Here’s how to do it:
- Warm up for 20 minutes at an easy pace, including some dynamic stretches and drills such as high knees, strides and bum flicks;
- Position yourself at the start of the steepest section of the hill you’ll be running up;
- Sprint up for 10 seconds, then walk back down for a total of 2 minutes recovery (so you’ll be running for 10 seconds, recovering for 1 minute 50 seconds);
- Do this 8 times for 1 set to begin with;
- As you get stronger, progress to 2 sets of 8 reps, then increase to 12-second and 15-second sprint intervals;
- Cool down with a light jog for 10-20 minutes.
Workout #2: Progressive hill sprints
This workout prepares you for longer hills and helps modulate your speed on an incline. You’ll still work out for short intervals, but the speed will naturally decrease as you run for longer, as will your rest intervals. This is a good way to develop fatigue resistance and to think of your running form a bit more (as you’ll have more time on your intervals).
Here’s the workout:
- Begin with a progressive warm-up, jogging for 20 minutes and performing some warm-up drills as above. Think of including a few walking lunges and finish off with three 10-second accelerations, progressively aiming for faster speeds (so do the first one at 80% of your maximum, then 90%, then a full effort for the last one);
- Run up the hill in progressive intervals, as follows: 10, 20, 30, 60, 120 seconds;
- For every sprint, recover by walking back to the start and round up to an easy start point on your watch;
- As you get fitter, do this set twice, or add a couple more intervals of 150 and 180 seconds if your hill is long enough (remember, you need to keep going at a decent incline, but around 8-10% will be fine for these longer efforts);
- If you’re struggling to keep running after 30 seconds, switch to a power hike with your hands on your knees, pushing for added power;
- Once done, cool down with an easy jog.
This is an excellent workout to do when you’re working on preparing mountain races, which will more often than not require you to switch to power walking or hiking to conserve your energy on long climbs.
Workout #3: Pyramid hills
A variation on workout #2, develop your endurance even further and teach your body to perform in your final sprint finish by pushing out a fast interval at the end of your workout. The same idea of power walking on longer stretches applies here as well, but make sure you sprint during the 20 and 10-second intervals:
- Warm up as before;
- Perform your hill sprints in a pyramid formation: 10-20-30-60-30-20-10 seconds each;
- Recover by walking down the hill;
- Run at maximum effort on the 10 and 20-second intervals, power walk on 30 and 60-second ones if you need to;
- Cool down.
Hill Sprints – Not Just For Mountain Runners!

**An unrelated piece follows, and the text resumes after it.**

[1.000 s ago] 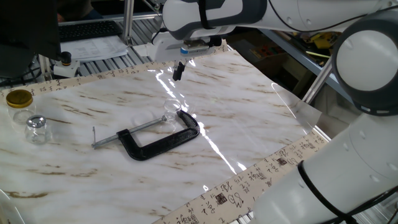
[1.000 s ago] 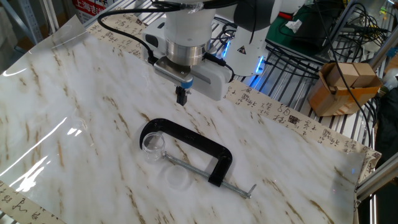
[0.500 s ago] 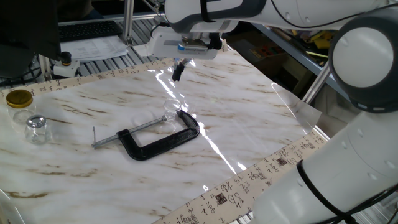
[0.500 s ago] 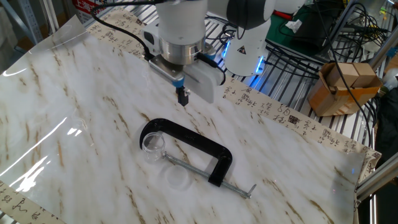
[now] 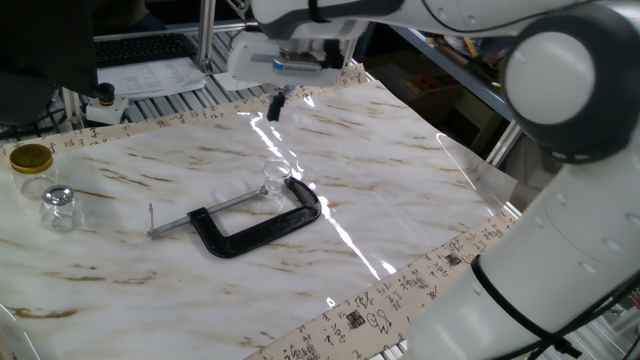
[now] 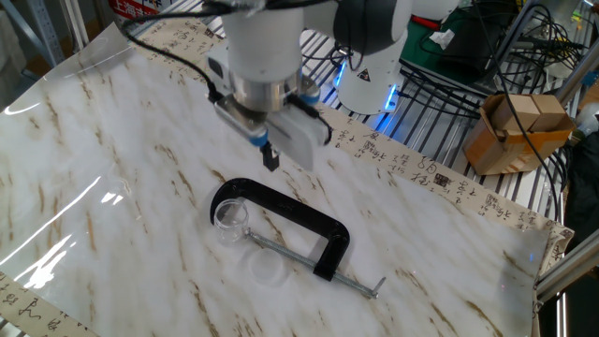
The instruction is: Screw the lid onto the jar
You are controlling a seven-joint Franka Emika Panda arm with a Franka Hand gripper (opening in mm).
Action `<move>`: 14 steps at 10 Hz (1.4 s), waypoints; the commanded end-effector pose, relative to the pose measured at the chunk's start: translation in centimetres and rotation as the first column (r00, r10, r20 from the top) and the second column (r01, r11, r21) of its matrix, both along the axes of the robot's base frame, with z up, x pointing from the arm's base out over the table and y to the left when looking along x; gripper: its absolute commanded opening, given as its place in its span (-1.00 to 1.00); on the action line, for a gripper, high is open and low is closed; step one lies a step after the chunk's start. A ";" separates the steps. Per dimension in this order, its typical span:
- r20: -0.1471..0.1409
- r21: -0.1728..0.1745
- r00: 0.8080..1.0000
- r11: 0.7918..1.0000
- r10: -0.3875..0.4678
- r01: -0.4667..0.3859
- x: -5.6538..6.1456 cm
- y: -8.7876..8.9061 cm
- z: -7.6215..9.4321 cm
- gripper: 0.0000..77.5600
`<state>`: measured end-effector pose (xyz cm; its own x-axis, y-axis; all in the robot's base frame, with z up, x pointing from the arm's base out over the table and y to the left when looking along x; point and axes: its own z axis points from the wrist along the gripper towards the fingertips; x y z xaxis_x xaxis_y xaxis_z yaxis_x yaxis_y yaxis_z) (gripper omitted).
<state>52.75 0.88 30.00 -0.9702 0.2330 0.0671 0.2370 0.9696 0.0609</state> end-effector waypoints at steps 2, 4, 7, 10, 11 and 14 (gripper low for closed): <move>-0.010 -0.006 0.999 0.999 -0.041 0.041 2.9 1.6 -0.3 -1.00; -0.010 -0.006 0.999 0.999 -0.045 0.045 3.9 1.7 -0.7 -1.00; 0.013 -0.022 0.999 0.999 -0.050 0.050 4.5 1.5 -2.2 -1.00; 0.046 -0.023 0.998 0.998 -0.051 0.052 4.5 1.5 -2.2 -1.00; 0.039 0.014 0.997 0.998 -0.063 0.062 4.5 1.5 -2.2 -1.00; -0.029 0.012 0.996 0.997 -0.079 0.079 4.5 1.5 -2.2 -1.00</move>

Including 1-2 sprints per week in your workout plan is a great way to inject speed, variety and fun into your running programs. Making them hill sprints gives you a whole host of added benefits, from added strength training to building mental resilience that will prove invaluable in tough races. And you don’t have to be a mountain runner to enjoy hill sprints: developing good running technique and added power makes you a better runner on the road and in flat races, too.